In terms of diversity, though, some insightful bloggers like Jennie Rigg have noted a tendency, particularly over the last couple of years, for non-white characters to be treated as cannon-fodder – in Star Trek terms, disposable red shirts. Having watched the show recently, I can see this point, though it’s worth pointing out the flipside of this. Basically, there are now so many characters with no script-specified ethnicity – as it should be – that many of them, including the more numerous background characters, are non-white. The flipside of this, of course, is that non-recurring characters in Doctor Who have a tendency – even under Steve Moffat – to die.
I’d argue that the reason it might seem like Who has a racist agenda in this regard is actually as a result of increased inclusiveness in its casting. This is, after all, the show whose reintroduction featured its white heroine in a relationship with a black man, something some more conservative territories found hard to stomach. True, she did almost immediately run off with a dour Northerner, but Mickey Smith went on to show himself as one of the strongest characters in the show, as did, later, Martha Jones. That’s a non-white, female character saving the world when the Doctor can’t, right there. And it didn’t even seem like an issue, because that’s one thing Who tends to get right.
One that did stand out this year – and this was remarked on – was the death of Muslim character Rita (Amara Karan) in Toby Whithouse episode The God Complex. But here again, this was the most positive portrayal, without being overly earnest, of a Muslim I’ve seen on TV recently. And in that episode, every – human – character died, white or not, leaving the only survivor of the episode David Walliams’ weaselly alien Gibbis – was the episode anti-human?
No, I think Doctor Who’s got it about right, in terms of the balance between ethnic diversity in major, minor, regular and non-regular characters. But having done that, it’s churlish to complain of perceived racism if some of them get killed in a show which, let’s face it, has a lot of death in it. After all, how many white people got killed in the show the last few years. Come to that, how many non-humans? There’s only one ethnic boundary left to conquer – the first black Doctor. How about the brilliant Daniel Kaluuya?

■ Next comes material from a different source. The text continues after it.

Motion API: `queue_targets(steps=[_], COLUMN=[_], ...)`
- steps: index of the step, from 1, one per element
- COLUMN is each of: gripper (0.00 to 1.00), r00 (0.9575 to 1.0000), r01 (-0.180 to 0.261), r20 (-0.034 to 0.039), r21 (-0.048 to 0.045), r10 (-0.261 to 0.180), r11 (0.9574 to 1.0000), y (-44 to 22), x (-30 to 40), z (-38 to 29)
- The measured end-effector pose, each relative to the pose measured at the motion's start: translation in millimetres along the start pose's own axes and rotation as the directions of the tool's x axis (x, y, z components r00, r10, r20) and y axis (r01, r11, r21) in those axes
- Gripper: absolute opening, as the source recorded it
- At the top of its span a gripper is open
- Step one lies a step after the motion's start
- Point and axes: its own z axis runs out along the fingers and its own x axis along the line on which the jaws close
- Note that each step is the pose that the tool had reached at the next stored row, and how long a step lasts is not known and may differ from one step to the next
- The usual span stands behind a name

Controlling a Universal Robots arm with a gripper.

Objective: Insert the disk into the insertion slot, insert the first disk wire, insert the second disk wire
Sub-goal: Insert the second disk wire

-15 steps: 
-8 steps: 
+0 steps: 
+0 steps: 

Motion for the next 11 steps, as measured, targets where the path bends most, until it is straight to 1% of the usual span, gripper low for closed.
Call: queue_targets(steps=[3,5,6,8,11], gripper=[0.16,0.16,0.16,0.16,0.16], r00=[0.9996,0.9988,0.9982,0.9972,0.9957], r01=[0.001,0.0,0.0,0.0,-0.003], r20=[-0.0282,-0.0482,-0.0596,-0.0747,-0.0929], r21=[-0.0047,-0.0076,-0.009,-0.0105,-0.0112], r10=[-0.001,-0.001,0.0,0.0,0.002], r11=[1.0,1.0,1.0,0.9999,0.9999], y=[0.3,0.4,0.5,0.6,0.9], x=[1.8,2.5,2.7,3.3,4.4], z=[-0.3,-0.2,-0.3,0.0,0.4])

Or perhaps a female Doctor, as we know from Neil Gaiman’s The Doctor’s Wife that Time Lords can change gender when regenerating. If we’re concerning ourselves with diversity, it’s interesting to ask yourself which of those – if either – you’d find harder to deal with. (Clue – it should be neither of them.)
This has ended up being a longer ramble than I originally intended, and the fact that there is so much to say on the subject shows, in my mind, that there are still are problems with diversity on television. But I think we’ve made bigger steps than Stavvers or Jane Claire Jones think. Again, this is a result of my preconceptions, but I’ve tried to examine them and think it through, something I’m not sure those with less reflective agendas have. There are often hints that some commentators believe writers should be issued with an equality checklist for every character like the ones you get on job applications, to ensure that each TV drama/comedy contains the requisite proportion of demographics, and that none are portrayed in any way negatively. But on television, as in life, positive discrimination is still discrimination, and reaching a decent balance needs to be achieved some other way than by militancy.